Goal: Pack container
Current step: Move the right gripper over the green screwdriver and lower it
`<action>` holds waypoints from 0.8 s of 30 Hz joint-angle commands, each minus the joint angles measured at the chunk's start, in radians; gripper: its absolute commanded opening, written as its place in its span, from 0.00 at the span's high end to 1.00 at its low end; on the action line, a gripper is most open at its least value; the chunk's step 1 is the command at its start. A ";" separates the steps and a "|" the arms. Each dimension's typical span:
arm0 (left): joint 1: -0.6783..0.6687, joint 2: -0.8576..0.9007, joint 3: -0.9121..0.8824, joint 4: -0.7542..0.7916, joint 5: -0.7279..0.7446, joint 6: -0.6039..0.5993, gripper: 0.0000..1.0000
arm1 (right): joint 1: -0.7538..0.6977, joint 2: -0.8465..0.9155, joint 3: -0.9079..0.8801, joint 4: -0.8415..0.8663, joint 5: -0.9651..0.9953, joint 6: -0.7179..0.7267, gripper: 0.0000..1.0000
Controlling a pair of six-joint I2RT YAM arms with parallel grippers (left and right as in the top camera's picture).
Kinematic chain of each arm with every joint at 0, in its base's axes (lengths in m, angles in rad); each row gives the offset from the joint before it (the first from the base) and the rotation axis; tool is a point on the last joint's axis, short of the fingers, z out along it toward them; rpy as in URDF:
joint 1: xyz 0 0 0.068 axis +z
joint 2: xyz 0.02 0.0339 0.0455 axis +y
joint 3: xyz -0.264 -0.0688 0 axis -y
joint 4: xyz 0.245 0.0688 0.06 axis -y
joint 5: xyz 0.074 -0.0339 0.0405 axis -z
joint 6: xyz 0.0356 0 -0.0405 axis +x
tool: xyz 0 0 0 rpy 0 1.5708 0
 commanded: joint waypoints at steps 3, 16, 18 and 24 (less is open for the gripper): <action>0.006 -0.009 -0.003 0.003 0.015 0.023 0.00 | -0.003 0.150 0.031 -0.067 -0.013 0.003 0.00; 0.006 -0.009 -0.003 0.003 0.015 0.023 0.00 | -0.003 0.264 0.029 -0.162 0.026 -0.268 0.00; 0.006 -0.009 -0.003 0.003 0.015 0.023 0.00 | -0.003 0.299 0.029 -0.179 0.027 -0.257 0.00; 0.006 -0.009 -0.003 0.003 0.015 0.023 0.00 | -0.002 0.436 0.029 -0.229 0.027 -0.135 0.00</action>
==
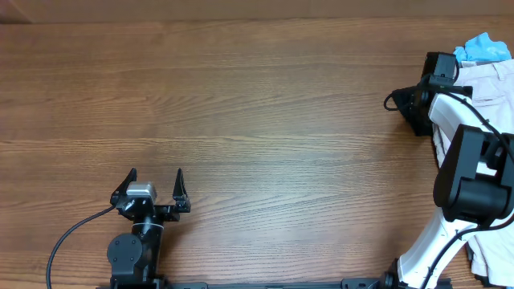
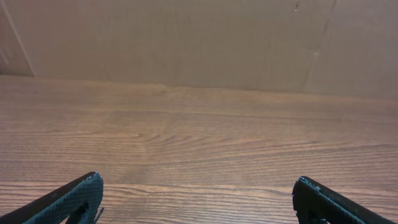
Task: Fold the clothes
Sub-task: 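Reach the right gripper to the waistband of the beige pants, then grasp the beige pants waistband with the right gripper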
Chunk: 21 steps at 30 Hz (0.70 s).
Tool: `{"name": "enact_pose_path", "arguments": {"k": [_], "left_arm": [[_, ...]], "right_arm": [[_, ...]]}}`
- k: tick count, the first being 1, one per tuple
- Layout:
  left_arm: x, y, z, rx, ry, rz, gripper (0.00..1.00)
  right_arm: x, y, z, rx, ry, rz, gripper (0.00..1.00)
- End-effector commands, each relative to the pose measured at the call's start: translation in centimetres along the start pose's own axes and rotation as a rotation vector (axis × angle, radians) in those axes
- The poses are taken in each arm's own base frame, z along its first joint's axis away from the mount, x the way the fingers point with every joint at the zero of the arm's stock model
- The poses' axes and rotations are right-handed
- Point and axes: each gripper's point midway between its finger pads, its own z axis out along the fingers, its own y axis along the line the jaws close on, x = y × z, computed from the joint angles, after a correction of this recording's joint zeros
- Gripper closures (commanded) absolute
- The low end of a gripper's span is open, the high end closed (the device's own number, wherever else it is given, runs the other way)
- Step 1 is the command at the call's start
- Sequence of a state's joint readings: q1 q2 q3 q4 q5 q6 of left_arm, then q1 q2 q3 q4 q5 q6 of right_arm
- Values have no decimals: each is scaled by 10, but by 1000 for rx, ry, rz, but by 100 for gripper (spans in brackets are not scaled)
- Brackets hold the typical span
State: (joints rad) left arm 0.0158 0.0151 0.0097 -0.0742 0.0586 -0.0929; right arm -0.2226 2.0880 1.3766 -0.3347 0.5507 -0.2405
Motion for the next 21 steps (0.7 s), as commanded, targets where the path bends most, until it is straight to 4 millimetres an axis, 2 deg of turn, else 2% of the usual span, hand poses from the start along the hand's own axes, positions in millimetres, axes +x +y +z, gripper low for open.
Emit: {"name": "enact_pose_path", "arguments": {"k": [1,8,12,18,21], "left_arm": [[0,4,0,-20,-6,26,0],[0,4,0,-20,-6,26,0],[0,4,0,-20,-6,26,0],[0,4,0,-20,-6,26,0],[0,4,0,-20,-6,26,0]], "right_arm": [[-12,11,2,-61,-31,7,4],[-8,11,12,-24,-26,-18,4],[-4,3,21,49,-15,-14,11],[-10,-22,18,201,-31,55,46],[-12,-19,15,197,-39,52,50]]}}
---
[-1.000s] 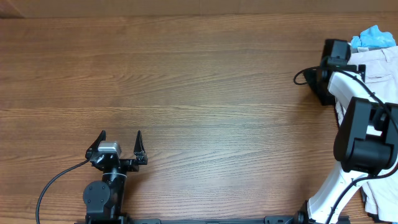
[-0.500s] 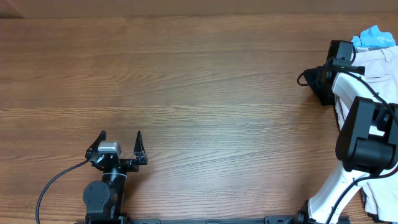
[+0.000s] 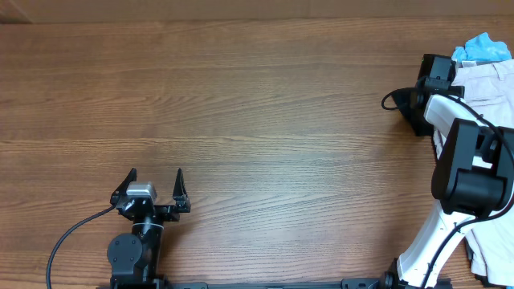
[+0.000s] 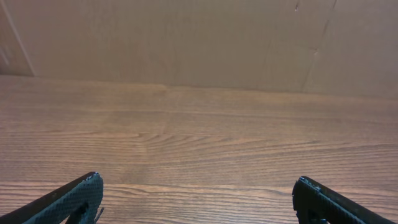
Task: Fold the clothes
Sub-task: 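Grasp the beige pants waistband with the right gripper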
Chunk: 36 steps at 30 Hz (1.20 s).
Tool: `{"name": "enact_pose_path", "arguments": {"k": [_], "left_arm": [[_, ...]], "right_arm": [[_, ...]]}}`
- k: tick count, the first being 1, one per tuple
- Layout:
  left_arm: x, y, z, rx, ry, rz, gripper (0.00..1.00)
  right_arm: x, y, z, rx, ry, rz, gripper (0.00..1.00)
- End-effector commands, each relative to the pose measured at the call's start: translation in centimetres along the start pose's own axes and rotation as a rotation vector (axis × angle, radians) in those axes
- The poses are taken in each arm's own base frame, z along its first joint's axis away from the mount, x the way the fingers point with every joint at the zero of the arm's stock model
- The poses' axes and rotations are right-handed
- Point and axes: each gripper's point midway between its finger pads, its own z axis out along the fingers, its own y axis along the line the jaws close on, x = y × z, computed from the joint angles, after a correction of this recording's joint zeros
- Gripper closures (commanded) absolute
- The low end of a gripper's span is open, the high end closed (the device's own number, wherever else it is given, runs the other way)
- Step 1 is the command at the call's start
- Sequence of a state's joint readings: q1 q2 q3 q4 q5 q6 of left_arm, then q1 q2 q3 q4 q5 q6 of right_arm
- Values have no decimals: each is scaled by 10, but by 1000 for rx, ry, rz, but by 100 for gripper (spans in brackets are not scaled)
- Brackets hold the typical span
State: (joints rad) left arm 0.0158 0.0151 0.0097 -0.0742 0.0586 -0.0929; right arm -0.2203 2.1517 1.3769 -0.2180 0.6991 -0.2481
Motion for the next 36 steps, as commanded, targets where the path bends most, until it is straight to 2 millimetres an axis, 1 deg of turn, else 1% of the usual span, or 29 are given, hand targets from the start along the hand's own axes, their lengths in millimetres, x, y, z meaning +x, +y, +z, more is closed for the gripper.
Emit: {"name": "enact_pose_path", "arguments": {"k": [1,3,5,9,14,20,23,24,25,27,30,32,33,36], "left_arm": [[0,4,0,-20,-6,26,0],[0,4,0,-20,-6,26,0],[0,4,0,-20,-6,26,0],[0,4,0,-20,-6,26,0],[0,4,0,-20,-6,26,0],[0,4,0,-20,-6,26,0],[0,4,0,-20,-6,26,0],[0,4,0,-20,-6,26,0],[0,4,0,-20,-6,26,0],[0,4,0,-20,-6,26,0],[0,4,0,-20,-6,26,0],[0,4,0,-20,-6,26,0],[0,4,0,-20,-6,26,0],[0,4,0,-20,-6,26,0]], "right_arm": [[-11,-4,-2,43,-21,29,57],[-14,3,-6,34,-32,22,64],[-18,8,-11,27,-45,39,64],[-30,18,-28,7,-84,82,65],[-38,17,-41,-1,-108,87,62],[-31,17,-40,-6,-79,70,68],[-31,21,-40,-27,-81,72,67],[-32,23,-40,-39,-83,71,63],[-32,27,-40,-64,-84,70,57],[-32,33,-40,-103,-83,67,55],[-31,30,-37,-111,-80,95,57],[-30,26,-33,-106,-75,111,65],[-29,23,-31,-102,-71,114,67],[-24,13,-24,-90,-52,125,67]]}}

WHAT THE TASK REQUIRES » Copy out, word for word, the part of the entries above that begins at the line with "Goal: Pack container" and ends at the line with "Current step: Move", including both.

ANSWER TO THIS TASK »
Goal: Pack container
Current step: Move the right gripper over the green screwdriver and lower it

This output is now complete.